Fauzi mengatakan, Satgas MBG akan memberikan rekomendasi kepada pemangku kebijakan terkait langkah yang akan diambil terhadap SPPG penyedia makanan MBG tersebut.
Ia menilai, target jumlah SPPG tidak boleh mengesampingkan aspek keselamatan penerima manfaat program.
“Hasil diskusi, selama ini belum ada SPPG di Jember yang disuspensi permanen dengan alasan kuota. Padahal keselamatan harus diutamakan, bukan target jumlah SPPG,” katanya.
Meski hasil pemeriksaan teknis masih berjalan, Fauzi menegaskan rekomendasi tetap dapat diberikan karena korban sudah berjatuhan.
“Langsung saja direkomendasikan, karena faktanya ada korban.
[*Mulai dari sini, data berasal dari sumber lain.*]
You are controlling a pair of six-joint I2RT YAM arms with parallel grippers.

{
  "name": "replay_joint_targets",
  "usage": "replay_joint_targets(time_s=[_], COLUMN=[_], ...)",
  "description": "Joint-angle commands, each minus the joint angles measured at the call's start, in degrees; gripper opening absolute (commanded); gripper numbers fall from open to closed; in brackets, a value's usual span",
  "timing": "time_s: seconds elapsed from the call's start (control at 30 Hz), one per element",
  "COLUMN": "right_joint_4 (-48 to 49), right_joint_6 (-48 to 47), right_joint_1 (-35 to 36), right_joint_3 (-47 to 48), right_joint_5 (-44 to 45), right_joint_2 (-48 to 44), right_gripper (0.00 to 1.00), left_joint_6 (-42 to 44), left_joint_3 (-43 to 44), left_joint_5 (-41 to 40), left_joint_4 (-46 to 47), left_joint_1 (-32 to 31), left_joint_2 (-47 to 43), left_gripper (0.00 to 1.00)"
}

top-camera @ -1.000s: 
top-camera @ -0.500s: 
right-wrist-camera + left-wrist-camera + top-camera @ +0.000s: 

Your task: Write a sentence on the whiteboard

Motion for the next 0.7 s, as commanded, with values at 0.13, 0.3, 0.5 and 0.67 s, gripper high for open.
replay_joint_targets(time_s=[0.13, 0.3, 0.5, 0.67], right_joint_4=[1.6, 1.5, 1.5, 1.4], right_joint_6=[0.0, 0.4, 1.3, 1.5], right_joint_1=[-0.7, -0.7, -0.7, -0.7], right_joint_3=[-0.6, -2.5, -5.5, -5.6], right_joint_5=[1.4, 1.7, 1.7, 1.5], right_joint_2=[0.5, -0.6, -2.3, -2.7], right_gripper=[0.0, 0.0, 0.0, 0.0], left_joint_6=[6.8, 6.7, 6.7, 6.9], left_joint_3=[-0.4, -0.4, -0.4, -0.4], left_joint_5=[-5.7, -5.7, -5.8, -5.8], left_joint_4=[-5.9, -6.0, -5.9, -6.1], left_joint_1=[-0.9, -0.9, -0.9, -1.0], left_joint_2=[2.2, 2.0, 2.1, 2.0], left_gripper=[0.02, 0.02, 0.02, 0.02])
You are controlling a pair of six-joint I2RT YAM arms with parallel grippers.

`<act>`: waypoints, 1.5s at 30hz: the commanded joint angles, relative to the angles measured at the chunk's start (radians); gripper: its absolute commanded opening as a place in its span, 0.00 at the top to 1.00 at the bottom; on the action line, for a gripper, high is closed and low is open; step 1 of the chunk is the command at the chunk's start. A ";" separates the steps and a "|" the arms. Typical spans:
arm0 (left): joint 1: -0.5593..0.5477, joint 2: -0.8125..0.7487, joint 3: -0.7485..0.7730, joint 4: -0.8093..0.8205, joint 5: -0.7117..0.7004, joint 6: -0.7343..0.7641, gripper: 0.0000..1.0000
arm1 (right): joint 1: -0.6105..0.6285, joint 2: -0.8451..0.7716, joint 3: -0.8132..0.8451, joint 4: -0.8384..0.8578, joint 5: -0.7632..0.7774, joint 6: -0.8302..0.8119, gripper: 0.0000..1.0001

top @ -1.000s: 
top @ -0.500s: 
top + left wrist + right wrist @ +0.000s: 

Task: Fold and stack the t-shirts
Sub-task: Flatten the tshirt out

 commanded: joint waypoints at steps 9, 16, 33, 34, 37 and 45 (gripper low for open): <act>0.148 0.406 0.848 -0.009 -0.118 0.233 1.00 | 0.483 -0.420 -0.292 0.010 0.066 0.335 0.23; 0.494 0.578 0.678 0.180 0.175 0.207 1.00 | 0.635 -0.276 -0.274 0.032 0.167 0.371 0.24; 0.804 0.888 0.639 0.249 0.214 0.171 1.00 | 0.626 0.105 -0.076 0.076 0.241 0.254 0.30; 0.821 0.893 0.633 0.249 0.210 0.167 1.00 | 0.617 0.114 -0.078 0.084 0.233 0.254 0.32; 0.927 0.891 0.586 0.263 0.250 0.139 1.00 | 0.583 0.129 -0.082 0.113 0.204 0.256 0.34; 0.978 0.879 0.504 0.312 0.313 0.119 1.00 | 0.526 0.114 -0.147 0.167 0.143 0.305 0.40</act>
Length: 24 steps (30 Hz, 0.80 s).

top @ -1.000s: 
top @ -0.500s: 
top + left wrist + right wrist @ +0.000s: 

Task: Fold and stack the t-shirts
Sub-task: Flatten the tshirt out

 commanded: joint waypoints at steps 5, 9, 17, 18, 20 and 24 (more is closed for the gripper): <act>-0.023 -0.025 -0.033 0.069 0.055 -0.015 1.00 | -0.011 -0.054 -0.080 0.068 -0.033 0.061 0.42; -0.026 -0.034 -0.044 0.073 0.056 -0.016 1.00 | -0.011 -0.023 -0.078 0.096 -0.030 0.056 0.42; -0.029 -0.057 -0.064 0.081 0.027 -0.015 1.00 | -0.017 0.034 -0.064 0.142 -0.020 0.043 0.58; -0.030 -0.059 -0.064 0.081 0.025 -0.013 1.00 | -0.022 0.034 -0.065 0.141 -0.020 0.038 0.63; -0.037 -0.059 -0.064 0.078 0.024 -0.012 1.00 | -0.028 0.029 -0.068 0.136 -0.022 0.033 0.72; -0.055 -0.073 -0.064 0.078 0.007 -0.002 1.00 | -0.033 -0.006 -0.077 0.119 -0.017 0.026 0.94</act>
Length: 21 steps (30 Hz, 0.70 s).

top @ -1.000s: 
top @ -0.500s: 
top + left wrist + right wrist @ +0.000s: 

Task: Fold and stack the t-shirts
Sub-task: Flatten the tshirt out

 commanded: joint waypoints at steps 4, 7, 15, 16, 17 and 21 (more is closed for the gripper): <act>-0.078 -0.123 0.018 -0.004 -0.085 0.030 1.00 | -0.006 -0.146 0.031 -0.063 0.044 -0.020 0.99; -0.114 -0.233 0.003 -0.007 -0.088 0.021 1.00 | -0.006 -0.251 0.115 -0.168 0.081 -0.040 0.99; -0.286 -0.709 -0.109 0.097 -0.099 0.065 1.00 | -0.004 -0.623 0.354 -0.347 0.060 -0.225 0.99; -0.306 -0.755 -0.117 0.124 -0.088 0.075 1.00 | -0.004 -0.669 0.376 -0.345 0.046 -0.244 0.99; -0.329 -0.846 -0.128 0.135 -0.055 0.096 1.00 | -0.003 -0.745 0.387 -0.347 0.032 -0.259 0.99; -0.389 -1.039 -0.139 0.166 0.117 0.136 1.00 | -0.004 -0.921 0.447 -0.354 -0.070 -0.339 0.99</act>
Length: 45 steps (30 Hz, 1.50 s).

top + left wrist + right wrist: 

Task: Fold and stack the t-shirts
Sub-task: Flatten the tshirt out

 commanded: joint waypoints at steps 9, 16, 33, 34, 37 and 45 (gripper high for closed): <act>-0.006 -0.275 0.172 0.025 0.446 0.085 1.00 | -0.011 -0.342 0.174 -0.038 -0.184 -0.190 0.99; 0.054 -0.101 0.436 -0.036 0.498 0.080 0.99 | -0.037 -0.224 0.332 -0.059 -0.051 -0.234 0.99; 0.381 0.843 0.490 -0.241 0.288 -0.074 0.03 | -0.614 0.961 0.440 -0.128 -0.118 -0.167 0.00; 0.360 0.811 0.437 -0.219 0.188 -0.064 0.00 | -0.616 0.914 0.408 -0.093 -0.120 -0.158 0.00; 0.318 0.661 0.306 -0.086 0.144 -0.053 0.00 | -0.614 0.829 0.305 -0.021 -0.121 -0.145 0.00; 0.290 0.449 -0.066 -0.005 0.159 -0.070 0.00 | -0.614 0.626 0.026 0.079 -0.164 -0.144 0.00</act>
Biarlah teknokratis bekerja. Yang memutuskan nanti pemilik kewenangan,” tegasnya.
Ia juga menyinggung ironi di tengah rencana Kabupaten Jember yang disebut akan menjadi proyek percontohan nasional program MBG.
“Paradoks ketika Jember akan dijadikan pilot project nasional, tetapi justru muncul peristiwa seperti ini. Maka harus ada yang didisiplinkan agar tidak menular ke yang lain,” ujarnya.
Fauzi mengungkapkan, dugaan persoalan di SPPG tersebut sebelumnya juga sempat muncul melalui laporan masyarakat di kanal Wadul Guse.
Selain itu, saat melakukan peninjauan, dirinya menemukan beberapa catatan teknis di lokasi dapur MBG.
“Saya menemukan tabung gas berada di ruang tertutup. Seharusnya gas ditempatkan di ruang terbuka. Apapun alasannya, kalau ada kebocoran pasti berbahaya,” katanya.
Terkait kelengkapan izin dapur MBG, Fauzi mengaku masih akan melakukan pengecekan bersama tim Satgas lainnya.
“Saya masih akan cek terkait perizinannya dan akan diskusi dengan tim satgas lainnya,” pungkasnya. (*)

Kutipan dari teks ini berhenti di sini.